Miami-Dade Hand Count to Go On, but Tally May Take Up to 30 Days

Election: The canvassing board reverses its earlier decision after a county judge changes her vote. She says that 'events are exploding upon us.'


MIAMI — In a decision that could mean the final Florida presidential vote will not be known for up to 30 days, the Miami-Dade County canvassing board agreed Friday to recount by hand all 653,963 ballots cast in the Nov. 7 election.

The 2-1 decision reverses a Tuesday vote to deny the recount. The state Democratic Party had sought the full hand tally, believing it would turn up more votes for Vice President Al Gore.

Similar manual recounts are underway in Palm Beach and Broward counties, which also are Democratic strongholds.

Gisela Salas, Miami-Dade's assistant supervisor of elections, estimated that the recount would take 26 to 30 days.

"This is turning into the O.J. Simpson trial of elections," said attorney Roberto Martinez, who had presented the Republican argument for denying a full recount.

The pivotal vote in the decision to manually recount all ballots cast in the most populous of Florida's 67 counties came from county Judge Myriam Lehr. On Tuesday, she had agreed with nonpartisan election supervisor David Leahy that a recount of about 5,800 ballots in three precincts had not produced evidence that a full retabulation would alter the spread between Gore and Texas Gov. George W. Bush. Gore won Miami-Dade County with 53% of the vote.

But after hearing two hours of arguments from attorneys for both the Democrats and Republicans, Lehr sided with Judge Lawrence D. King, a Democrat.

Lehr, 43, a nonpartisan civil court judge who was born in Belgium, offered no explanation for her change of heart.

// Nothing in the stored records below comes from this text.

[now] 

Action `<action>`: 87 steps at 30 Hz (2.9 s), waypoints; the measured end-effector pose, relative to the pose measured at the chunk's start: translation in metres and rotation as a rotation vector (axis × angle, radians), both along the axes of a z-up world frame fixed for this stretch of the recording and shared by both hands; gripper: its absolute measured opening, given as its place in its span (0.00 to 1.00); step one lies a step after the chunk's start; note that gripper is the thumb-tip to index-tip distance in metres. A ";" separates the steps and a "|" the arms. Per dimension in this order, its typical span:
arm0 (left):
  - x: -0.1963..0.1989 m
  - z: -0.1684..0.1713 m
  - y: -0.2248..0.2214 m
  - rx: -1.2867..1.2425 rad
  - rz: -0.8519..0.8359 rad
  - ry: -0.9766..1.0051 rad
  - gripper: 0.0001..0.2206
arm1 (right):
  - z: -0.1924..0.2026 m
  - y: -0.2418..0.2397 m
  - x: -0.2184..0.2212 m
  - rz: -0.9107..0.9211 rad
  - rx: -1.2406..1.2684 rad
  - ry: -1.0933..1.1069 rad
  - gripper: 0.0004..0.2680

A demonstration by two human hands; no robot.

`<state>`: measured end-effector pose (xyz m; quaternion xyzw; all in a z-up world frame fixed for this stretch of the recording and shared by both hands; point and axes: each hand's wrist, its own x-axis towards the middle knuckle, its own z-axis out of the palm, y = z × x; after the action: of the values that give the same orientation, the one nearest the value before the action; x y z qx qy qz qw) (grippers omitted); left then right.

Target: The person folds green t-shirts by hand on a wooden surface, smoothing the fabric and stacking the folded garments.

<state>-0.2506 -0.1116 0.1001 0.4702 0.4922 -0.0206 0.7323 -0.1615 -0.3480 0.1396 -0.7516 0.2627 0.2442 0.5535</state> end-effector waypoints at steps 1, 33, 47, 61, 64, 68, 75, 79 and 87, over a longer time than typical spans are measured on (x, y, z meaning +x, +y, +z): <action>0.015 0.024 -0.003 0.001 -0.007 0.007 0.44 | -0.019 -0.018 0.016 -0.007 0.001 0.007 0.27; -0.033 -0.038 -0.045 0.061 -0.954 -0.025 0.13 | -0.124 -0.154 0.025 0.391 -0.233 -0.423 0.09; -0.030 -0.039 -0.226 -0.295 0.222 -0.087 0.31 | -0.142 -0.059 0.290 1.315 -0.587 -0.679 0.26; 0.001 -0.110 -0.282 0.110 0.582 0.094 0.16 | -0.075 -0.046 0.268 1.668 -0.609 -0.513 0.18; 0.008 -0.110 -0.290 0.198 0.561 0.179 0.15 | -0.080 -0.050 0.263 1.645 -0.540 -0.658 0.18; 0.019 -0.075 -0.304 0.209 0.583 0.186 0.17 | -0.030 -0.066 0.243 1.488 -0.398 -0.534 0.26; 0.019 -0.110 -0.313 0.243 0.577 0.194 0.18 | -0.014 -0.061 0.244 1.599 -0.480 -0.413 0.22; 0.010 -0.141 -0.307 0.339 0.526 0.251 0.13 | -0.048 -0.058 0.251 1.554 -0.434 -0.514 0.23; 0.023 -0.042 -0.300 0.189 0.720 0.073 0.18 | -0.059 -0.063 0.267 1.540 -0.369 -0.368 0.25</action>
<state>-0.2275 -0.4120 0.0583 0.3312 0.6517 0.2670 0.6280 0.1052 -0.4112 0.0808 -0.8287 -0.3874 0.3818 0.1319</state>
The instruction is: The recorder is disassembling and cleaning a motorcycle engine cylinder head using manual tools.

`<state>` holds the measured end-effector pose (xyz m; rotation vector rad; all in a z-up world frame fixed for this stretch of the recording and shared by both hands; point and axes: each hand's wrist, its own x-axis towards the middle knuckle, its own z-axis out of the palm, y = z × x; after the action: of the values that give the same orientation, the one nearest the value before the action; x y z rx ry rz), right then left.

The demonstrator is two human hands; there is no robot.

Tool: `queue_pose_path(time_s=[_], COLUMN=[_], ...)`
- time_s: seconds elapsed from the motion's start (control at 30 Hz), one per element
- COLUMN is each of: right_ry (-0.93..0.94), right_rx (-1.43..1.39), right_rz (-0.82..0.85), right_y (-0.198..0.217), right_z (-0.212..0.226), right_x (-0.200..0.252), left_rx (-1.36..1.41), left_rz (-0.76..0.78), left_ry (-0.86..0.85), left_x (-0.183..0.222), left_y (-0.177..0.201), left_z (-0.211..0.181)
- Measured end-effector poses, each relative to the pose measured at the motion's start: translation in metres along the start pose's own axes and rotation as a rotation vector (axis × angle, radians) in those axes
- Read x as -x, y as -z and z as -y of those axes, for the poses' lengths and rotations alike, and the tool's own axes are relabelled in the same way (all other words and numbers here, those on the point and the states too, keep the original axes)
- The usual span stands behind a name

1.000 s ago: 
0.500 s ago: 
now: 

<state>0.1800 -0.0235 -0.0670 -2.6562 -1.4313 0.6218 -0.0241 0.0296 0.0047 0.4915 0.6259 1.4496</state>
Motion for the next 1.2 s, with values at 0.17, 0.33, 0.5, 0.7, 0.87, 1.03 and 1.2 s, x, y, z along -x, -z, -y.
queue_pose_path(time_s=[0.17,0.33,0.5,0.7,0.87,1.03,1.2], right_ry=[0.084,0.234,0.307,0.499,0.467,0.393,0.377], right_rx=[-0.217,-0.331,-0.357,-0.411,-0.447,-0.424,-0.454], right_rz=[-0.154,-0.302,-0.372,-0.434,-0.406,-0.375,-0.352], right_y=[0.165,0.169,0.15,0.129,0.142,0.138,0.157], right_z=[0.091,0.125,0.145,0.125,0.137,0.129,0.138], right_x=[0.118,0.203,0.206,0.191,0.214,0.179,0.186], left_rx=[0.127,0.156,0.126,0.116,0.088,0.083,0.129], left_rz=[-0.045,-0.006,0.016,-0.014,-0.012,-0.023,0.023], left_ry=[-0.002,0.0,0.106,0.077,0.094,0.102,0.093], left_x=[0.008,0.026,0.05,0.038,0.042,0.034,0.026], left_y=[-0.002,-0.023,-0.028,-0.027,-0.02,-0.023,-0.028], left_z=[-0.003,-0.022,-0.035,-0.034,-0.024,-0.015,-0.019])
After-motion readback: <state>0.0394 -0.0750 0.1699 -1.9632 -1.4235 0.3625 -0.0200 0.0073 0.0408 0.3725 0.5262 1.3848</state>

But early in the public hearing Friday, she did comment that she had not been pressured to favor one side over the other. "Nobody has pushed me," she said, interrupting Martinez when he used the word "push" to describe the lawyers' entreaties to the board. "I have heard the positions [of both sides]. I don't consider that pushing. But I will tell you, Mr. Coffey [Kendall Coffey, the Democrats' attorney] has made a point, and I agree with him. Events are exploding upon us."

Moments later, while Martinez was still making his case, he was interrupted by Democratic lawyer Stephen Zack--who, in what he called a "Della Street moment," informed the hearing that Florida's Supreme Court had barred the secretary of state from certifying the election, as she had planned to do today.

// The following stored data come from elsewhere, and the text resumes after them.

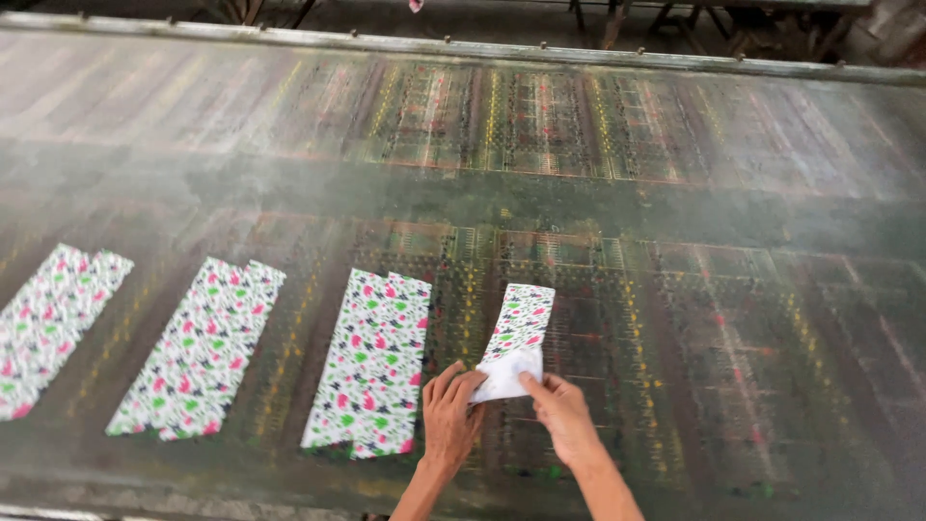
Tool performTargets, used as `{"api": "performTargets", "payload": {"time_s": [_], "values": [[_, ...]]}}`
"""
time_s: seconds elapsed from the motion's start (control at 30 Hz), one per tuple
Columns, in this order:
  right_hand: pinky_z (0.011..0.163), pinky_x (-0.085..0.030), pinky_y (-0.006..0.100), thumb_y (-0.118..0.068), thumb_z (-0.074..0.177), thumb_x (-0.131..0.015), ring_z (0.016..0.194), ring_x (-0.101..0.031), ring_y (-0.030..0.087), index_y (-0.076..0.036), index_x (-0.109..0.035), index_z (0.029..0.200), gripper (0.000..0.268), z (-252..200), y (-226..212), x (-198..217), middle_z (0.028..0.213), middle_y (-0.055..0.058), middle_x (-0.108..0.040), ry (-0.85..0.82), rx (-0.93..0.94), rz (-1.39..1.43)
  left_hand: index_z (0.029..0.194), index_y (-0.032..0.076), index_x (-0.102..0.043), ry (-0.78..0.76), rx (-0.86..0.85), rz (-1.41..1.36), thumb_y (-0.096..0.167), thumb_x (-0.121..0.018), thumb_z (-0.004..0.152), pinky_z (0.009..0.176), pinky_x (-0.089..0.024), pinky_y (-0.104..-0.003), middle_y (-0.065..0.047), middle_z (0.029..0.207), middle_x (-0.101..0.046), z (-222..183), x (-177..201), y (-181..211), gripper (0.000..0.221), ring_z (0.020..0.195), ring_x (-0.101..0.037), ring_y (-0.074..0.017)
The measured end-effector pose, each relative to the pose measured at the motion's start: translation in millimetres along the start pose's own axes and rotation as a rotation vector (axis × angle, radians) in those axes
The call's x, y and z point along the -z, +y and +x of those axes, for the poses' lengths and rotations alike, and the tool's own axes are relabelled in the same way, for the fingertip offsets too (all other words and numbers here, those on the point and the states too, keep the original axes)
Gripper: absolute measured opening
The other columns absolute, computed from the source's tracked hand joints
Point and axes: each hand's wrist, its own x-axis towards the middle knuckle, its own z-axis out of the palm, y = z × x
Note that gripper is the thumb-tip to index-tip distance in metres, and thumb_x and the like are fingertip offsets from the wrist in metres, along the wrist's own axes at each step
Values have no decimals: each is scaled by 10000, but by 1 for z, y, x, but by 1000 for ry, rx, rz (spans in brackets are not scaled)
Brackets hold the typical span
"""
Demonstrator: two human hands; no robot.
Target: Folding small printed fabric strips on a production table
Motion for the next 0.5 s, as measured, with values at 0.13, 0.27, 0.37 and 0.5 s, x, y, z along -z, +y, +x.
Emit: {"api": "performTargets", "payload": {"time_s": [0.13, 0.27, 0.37, 0.5], "values": [[494, -181, 312, -186, 965, -750, 479, -257, 114, -65, -601, 853, 222, -53, -58, -73, 564, -1, -354, -10, 9, 23, 1292, 165, -653, 23, -132, -130, 156, -744, 931, 1029, -449, -487, -33, 1240, -714, 67, 90, -27, 372, 1292, -601, -281], [492, -241, 275, -156, 962, -703, 545, -318, 89, 6, -685, 1009, 169, -83, -65, -135, 727, -13, -461, -35, 228, 147, 1189, 129, -684, 45, -245, -334, 314, -531, 1063, 938, -439, -412, -43, 1162, -734, 113, 179, -49, 271, 1149, -697, -266], [495, -279, 234, -150, 1011, -667, 541, -323, 76, -36, -634, 894, 166, -90, -66, -184, 706, -5, -400, 29, 240, 104, 1197, 174, -711, -16, -197, -372, 281, -616, 969, 983, -445, -417, -18, 1136, -742, 123, 196, -89, 269, 1134, -701, -240], [429, -306, 131, -123, 1003, -694, 523, -404, 18, -61, -609, 826, 206, -86, -67, -254, 671, -54, -390, 62, 183, 146, 1221, 260, -744, -106, -82, -298, 84, -774, 806, 1039, -434, -384, 79, 1120, -747, 123, 183, -157, 451, 1131, -686, -167]]}}
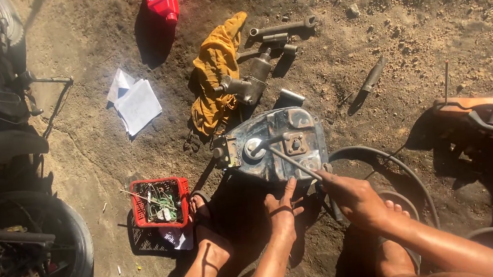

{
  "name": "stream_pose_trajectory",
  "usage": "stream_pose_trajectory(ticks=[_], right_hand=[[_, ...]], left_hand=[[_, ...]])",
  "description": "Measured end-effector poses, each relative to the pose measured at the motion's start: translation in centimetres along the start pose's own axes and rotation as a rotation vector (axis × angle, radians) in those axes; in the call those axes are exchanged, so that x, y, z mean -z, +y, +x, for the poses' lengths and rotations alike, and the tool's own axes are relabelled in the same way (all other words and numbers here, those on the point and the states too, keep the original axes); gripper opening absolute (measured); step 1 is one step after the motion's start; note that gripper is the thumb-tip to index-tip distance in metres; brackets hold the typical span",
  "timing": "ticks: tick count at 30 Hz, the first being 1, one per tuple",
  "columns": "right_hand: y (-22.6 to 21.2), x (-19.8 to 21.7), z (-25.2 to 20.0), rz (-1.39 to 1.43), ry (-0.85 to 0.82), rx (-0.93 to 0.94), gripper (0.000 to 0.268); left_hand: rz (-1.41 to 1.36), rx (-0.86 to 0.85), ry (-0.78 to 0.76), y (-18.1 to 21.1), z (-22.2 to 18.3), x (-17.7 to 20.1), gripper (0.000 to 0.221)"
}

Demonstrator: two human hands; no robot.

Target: The person welds and repairs a motorcycle fuel tank on the ground.

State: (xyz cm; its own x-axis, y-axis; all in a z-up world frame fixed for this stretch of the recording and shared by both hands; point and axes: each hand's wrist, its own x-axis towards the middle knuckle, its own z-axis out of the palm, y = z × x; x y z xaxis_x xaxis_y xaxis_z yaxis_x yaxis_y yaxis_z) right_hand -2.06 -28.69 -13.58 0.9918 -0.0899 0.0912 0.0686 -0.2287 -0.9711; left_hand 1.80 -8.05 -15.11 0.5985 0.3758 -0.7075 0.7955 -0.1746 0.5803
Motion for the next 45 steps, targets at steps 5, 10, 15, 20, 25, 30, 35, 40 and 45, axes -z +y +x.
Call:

The news sent a buzz through the 150 spectators in the hearing room and caused an outbreak of smiles on the faces of the dozen or so lawyers at the Democrats' table.

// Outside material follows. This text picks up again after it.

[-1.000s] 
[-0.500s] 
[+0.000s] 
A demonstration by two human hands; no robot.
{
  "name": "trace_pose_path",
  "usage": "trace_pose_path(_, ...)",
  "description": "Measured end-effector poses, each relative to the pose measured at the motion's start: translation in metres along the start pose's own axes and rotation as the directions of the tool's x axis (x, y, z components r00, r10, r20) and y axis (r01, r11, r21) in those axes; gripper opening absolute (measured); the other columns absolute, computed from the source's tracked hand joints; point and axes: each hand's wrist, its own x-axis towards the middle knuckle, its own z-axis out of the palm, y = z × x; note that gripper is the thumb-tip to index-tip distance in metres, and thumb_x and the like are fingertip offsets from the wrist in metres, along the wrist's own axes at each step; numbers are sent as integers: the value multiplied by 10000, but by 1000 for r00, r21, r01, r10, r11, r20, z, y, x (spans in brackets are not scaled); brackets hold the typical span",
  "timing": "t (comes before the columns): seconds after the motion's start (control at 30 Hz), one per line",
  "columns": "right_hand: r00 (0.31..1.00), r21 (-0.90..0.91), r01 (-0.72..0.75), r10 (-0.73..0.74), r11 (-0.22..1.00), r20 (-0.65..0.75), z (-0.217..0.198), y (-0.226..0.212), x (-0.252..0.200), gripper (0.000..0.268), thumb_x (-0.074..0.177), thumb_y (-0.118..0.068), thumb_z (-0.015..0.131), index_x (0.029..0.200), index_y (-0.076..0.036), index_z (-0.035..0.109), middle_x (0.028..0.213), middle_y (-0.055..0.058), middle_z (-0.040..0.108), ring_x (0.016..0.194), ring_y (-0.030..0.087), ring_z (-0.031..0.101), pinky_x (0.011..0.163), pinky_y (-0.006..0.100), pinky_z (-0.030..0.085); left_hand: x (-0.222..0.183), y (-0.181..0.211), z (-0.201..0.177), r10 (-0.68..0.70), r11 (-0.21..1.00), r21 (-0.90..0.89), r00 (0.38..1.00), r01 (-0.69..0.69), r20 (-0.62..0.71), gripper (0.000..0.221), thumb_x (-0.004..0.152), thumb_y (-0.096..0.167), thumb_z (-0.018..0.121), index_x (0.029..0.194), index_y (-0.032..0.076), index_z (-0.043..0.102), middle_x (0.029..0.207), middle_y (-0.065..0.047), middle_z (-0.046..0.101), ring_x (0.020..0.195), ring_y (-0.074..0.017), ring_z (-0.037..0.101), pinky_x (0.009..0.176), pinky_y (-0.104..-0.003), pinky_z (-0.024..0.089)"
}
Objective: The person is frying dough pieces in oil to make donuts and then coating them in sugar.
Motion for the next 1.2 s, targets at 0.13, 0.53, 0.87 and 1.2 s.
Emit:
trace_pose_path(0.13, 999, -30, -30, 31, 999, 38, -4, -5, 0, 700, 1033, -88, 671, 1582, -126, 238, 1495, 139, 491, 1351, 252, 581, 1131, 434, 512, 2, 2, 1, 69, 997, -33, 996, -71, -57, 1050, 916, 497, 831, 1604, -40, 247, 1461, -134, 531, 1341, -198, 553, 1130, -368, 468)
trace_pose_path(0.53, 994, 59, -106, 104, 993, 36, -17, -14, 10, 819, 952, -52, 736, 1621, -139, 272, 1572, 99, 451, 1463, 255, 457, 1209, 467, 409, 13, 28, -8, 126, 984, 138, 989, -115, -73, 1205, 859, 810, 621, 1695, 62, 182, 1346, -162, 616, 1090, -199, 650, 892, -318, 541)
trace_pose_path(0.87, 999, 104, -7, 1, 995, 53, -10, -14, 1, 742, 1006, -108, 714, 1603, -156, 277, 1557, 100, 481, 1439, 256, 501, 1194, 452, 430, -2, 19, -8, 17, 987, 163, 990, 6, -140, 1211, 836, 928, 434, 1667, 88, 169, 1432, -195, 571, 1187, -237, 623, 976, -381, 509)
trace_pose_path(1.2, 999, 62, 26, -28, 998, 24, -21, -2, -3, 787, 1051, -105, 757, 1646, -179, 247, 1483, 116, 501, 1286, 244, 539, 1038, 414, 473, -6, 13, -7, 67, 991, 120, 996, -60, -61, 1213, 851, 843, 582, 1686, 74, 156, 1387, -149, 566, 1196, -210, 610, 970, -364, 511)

The Democrats on Thursday had won a rehearing of their recount request, citing a host of legal developments, including the ruling that allowed recounts to proceed in neighboring Broward and Palm Beach counties.

Coffey seemed to surprise the board when he argued that if a full recount were not granted, the Democrats would be content with a recount of 10,750 ballots on which no vote for president was recorded. Those ballots are called undercounts.

"It's a compromise position," said Coffey, who then agreed with King when the judge said those totals could favor Bush. "We could be wrong," said Coffey, "and if someone other than the one we support for president of the U.S. wins, we will support that, we will stand behind him."

GOP attorney Miguel de Grandy argued that the Democrats had offered no new evidence to warrant a change of the board's vote. "I beg you not to bring the three-ring circus occurring in Palm Beach and Broward counties to the county I love."

Added Martinez: "No new law, no new facts, just more lawyer talk."

The canvassing board set a 9 a.m. meeting today to discuss the logistics of the recount.